Arabic transcription(s)
- • Arabic: مثلث الشهداء
- ash-Shuhada Location of ash-Shuhada within Palestine
- Coordinates: 32°25′48″N 35°16′14″E﻿ / ﻿32.43000°N 35.27056°E
- Palestine grid: 175/203
- State: State of Palestine
- Governorate: Jenin

Government
- • Type: Village council

Population (2017)
- • Total: 2,299

= Ash-Shuhada =

Ash-Shuhada (مثلث الشهداء, martyrs' triangle) is a Palestinian village in the Jenin Governorate of Palestine, located 5 km southwest of the city of Jenin, in the northern West Bank.
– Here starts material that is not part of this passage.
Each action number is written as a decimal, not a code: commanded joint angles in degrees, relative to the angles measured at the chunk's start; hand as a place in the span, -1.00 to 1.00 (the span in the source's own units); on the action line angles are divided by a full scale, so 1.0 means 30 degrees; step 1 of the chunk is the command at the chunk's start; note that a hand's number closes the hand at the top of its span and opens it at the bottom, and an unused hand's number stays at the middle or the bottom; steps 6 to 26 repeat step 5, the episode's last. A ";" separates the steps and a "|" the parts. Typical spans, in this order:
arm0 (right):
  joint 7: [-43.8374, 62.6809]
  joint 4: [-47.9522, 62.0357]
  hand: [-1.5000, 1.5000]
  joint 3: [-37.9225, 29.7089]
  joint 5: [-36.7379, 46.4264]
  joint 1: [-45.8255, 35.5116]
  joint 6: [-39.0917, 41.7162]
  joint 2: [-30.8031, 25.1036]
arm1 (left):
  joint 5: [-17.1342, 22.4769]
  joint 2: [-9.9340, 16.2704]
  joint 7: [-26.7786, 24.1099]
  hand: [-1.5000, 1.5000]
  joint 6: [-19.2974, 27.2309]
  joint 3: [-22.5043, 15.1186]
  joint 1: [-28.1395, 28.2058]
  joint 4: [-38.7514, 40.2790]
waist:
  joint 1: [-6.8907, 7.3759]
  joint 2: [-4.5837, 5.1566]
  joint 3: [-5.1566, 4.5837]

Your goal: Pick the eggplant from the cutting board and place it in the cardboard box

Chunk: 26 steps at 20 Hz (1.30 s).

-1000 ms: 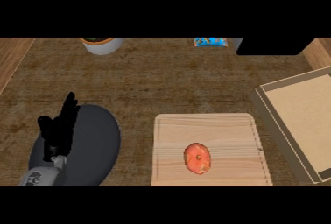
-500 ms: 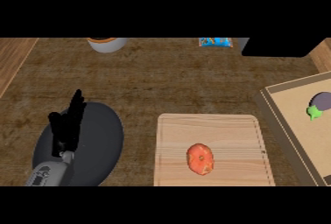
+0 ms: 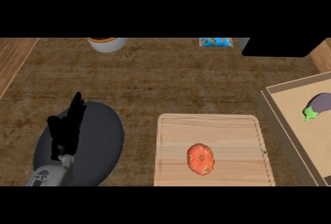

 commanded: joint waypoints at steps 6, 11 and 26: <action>-0.0473 0.2001 -1.00 -0.1444 -0.4213 -0.0859 0.8047 -0.1069 | 0.0231 0.0517 0.0249 0.00 -0.0355 0.0513 -0.0538 0.0141 | 0.0060 0.0127 0.0028; -0.0473 0.2001 -1.00 -0.1444 -0.4213 -0.0859 0.8047 -0.1069 | 0.0231 0.0517 0.0249 0.00 -0.0355 0.0513 -0.0538 0.0141 | 0.0060 0.0127 0.0028; -0.0473 0.2001 -1.00 -0.1444 -0.4213 -0.0859 0.8047 -0.1069 | 0.0231 0.0517 0.0249 0.00 -0.0355 0.0513 -0.0538 0.0141 | 0.0060 0.0127 0.0028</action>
According to the Palestinian Central Bureau of Statistics, the town had a population of 1,738 inhabitants in mid-year 2006 and 2,299 by 2017.

==History==
Just east of the modern village (at grid 1758/2041), large amounts of pottery sherds have been found, all dating to the Middle Bronze Age IIB.

In the wake of the 1948 Arab–Israeli War, and after the 1949 Armistice Agreements, Ash-Shuhada came under Jordanian rule.

Since the Six-Day War in 1967, Ash-Shuhada has been under Israeli occupation.